The beautiful budget, revisited
It may look buttoned-up and boring, but a budget is a complex work of human expression worthy of creative attention.
This post was originally published in September 2023.
“When I am working on a problem, I never think about beauty. I think of only how to solve the problem. But when I have finished, if the solution is not beautiful, I know it is wrong.”
—Buckminster Fuller
It’s easy to consider a budget as a practical document for planning and control. After all, a budget captures the predicted financial costs of a course of action, alongside the predicted revenues that course will attract. That’s planning (or a piece of it). Once drafted, a budget becomes a yardstick to measure variances – indicators that predictions were incorrect or incomplete – which can trigger a change of plan. That’s control.

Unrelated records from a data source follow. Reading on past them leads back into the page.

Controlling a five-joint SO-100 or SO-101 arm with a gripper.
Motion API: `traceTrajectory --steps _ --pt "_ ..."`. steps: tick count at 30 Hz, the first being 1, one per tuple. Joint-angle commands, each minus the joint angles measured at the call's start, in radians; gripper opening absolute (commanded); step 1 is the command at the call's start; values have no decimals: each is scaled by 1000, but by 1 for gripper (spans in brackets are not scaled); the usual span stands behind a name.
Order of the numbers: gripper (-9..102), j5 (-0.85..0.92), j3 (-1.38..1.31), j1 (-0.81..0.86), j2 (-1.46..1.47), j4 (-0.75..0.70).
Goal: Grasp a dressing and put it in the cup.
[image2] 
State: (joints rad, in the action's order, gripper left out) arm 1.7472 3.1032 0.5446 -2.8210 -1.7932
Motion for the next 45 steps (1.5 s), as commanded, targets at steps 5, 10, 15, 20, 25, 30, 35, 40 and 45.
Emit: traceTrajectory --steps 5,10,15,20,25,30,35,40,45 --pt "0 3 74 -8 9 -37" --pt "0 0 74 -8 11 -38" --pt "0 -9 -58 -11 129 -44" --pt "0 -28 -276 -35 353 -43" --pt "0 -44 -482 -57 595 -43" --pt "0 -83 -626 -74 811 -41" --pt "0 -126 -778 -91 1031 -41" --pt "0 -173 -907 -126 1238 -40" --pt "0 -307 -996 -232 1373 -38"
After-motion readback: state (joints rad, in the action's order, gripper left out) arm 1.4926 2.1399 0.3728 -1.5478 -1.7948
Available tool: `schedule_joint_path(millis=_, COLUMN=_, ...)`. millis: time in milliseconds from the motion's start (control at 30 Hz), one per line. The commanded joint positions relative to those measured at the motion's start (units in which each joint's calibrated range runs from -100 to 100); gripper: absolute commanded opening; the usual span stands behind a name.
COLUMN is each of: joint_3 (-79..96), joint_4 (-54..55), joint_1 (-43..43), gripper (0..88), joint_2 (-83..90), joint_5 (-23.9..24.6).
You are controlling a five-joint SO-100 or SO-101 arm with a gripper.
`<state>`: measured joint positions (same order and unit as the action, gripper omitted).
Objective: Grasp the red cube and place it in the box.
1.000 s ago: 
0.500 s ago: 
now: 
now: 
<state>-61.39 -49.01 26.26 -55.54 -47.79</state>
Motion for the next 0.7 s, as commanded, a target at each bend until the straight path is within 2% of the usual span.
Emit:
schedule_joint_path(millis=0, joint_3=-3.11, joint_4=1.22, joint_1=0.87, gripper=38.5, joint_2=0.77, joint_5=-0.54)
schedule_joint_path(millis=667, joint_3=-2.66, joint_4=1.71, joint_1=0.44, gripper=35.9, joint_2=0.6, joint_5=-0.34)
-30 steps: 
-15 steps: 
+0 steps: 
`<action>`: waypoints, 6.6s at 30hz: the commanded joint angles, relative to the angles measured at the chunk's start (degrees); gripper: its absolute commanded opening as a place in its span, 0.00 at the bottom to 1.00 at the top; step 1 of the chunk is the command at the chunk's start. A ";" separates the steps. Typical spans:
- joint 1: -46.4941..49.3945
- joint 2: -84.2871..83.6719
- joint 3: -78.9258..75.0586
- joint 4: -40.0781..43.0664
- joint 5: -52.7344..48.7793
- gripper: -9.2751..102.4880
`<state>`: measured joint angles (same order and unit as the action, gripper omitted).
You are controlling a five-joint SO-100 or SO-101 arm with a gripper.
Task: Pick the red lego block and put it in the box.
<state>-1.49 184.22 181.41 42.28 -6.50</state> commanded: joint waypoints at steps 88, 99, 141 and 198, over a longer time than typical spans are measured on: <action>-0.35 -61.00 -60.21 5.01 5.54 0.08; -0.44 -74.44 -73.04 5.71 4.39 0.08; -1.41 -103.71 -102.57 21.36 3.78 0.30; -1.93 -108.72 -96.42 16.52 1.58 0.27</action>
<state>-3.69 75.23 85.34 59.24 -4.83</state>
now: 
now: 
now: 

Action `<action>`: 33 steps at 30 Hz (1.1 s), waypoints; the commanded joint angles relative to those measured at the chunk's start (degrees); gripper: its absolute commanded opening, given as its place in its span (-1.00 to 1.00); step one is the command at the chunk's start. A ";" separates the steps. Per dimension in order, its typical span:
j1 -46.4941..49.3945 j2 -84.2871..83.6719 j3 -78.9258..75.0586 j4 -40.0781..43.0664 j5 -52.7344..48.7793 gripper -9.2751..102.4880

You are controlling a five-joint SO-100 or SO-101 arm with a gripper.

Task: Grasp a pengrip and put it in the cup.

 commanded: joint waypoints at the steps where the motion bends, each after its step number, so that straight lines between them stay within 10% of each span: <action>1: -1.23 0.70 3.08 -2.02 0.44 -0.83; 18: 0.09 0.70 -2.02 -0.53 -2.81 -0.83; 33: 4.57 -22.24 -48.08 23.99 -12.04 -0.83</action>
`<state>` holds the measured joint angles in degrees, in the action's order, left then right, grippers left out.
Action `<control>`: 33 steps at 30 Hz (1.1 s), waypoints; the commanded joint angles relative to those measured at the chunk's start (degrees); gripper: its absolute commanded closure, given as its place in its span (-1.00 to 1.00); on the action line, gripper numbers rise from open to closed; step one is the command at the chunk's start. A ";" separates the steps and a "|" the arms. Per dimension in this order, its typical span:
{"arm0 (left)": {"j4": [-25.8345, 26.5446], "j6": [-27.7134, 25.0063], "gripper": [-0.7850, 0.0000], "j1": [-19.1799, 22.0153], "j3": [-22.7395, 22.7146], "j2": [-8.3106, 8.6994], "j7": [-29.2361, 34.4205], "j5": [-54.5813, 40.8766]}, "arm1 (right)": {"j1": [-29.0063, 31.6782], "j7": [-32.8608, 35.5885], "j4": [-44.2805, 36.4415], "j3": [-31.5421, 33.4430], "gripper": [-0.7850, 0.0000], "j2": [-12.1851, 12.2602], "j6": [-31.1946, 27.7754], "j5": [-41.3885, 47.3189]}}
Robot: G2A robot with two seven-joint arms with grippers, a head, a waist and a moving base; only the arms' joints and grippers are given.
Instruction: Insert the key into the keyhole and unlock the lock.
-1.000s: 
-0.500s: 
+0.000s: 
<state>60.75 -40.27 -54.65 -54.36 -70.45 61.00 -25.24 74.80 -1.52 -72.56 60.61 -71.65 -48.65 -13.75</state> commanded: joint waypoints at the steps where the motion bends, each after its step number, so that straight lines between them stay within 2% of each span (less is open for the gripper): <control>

But a budget is also a story told in currency and categories. It shapes and is shaped by the organization’s assumptions about how work is organized and how it moves. It’s a morality story, since it defines what is worthy of funding and what is not. And it’s a persuasive document used to rally resources and convince collaborators that the plan can be accomplished.
In short, a budget is a complex work of human expression – clinical and expressive, practical and theoretical all at once. A budget may not be a work of art (I’ll leave that decision to you), but it is certainly a work of craft. So it’s reasonable to assume it can be elegant, virtuosic, and even beautiful.
So what would a beautiful budget look like? While they weren’t talking about budgets, social scientists Charles Lave and James March (1993) defined the attributes of a “beautiful model,” and a budget is a model of sorts. Their indicators of beauty included:
Simplicity: A beautiful model is simple. A theory that has a small number of assumptions is more attractive than one having a large number of assumptions.
Fertility: A beautiful model is fertile. It produces a relatively large number of interesting predictions per assumption.
Surprise: A beautiful model is unpredictable. It produces some interesting implications that are surprising to us and that are not immediately obvious from the assumptions.
For a budget, specifically, I would add:
Coherence: A beautiful budget is a unified whole that is consistent within itself.
Context-Awareness: A beautiful budget is in conversation with its context – the goals, values, and culture of the people it serves, and the consequence of its conclusions on the people it impacts.
This may seem like a lot to ask (and a lot to do) just to be sure you balance the bottom line. But if that’s all your aiming for, you’ll miss the larger mark.
Small Planet Institute co-founder Anna Lappé once said:
“Every time you spend money, you’re casting a vote for the kind of world you want.”
A budget is a plan to spend (and collect) money. It’s a story that has real-world consequence. It’s worth your full attention when you write, read, and believe it.
SOURCES:
Buckminster Fuller quote cited in Adler, Nancy J. “Leading Beautifully: The Creative Economy and Beyond.” Journal of Management Inquiry 20, no. 3 (September 1, 2011): 208–21. https://doi.org/10.1177/1056492611409292.
Lappé, Anna, interview in O Magazine, June 2003
Lave, Charles A., and James G. March. An Introduction to Models in the Social Sciences. Lanham, MD: University Press of America, 1993.